Wojciech Staroń: “The only ‘director’ is God”

26 March 2016

One of Poland’s most acclaimed documentary directors and cinematographers, Wojciech Staroń, should be a well-known figure to the Docudays UA fans. In 2012 his Argentinian Lesson won the main DOCU/LIFE prize. This year DOCU/BEST presents his latest, Brothers, an award winner at prestigious film festivals in Locarno and Leipzig. It is a story of two brothers, an artist and a scientist, who went through a Soviet labor camp and are now trying to find their place in modern Poland.

 

Currently Wojciech is busy working on his next project, but he was kind enough to talk to us about Brothers, creative documentary, and the complexity of life.

 

I met the brothers in 1994 when they were still living in Kazakhstan and I was travelling during my studies at film school. From the beginning I knew that they would be great protagonists and great characters. I took a lot of photos with them and we spent a beautiful time travelling in the Tien-Shan mountains.

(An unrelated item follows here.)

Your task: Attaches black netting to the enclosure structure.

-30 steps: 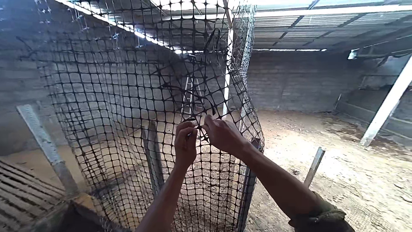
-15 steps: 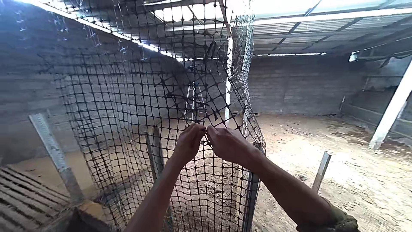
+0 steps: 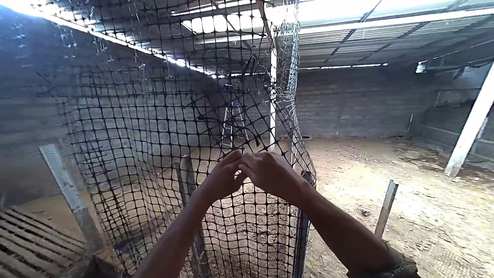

I started to shoot this film in 2007 when the brothers were already living in Poland after being repatriated. I was looking for the style of this film for a long time. Actually, not only the style but also the rhythm. I was just thinking, who is telling the story? Are we supposed to be inside the film? Who is the storyteller? What is the right distance between the storyteller and the characters?

 

And finally I found out that this is not the film for a vivid, shorter-lens camera, the style that was used in my previous film Argentinian Lesson; I realized that I needed more distance. I needed a tripod and a longer lens to shoot both of them in one frame.

 

Because we were friends they were not afraid of me, they trusted me, so they forgot about the camera very quickly.

 

Anyway, most of the time we spent together we were talking, eating, walking… Filming occurred only occasionally.

 

Even while working with strong characters I am always only telling my story. Of course, in their case, their life was more extraordinary, in my story I was catching some small parts of these incredible lives and I was trying to compose a real, but also metaphorical story, based on true emotions and true situations.

 

There were many funny situations during the shooting. Maybe the trip to Brussels was the most exciting and funniest. Of course, the return was terrible and very emotional.

 

The filming, editing, and postproduction took seven years. I needed the time to observe the changes in their lives, so I would stop shooting, go to another project, and then I would return after a few months, and so on and so on.

 

The rhythm of the film is very important for me, because it shows your internal reflection about the phenomena of life. I think that nature, art, beauty, old age, tragedy, and brotherhood have a special composition in this film, something that makes our life more complex.

I treated the archive footage of the brothers like an emotional landscape, something that is more than just reality.

 

I would like to show this film to every sensitive person who is searching for beauty in his or her own life, just like the brothers in my film do.

Film Festivals are very important because they are the best place to screen the film to a proper audience.

 

In the film process I like shooting very much, this is the best period of production for me, but I also like the end of the editing, because I believe that this is the moment when you can put your own spirit into the film.

 

I set up the production company (Staron Film) with my wife because we wanted to work together, and because documentary filmmaking is part of our life, it is not just a job. We want to tell the stories which are important, strong, and give hope.

 

I am always thinking about myself as a cinematographer (Wojciech Staroń has been the cinematographer on more than 30 films and directed four – editor). ‘A director’ is not the right word for what I am doing. I spend time with the people, I observe their lives and I capture some unique images on the film – moments of their lives. I am a cinematographer. The only ‘director’ is God.

 

There are few very important filmmakers for me: Tarkovsky, Bergman, Kieslowski, Haneke, Audiard, Leigh. I’m not searching for a new project. I am sure that a new project will come to me like all the previous ones.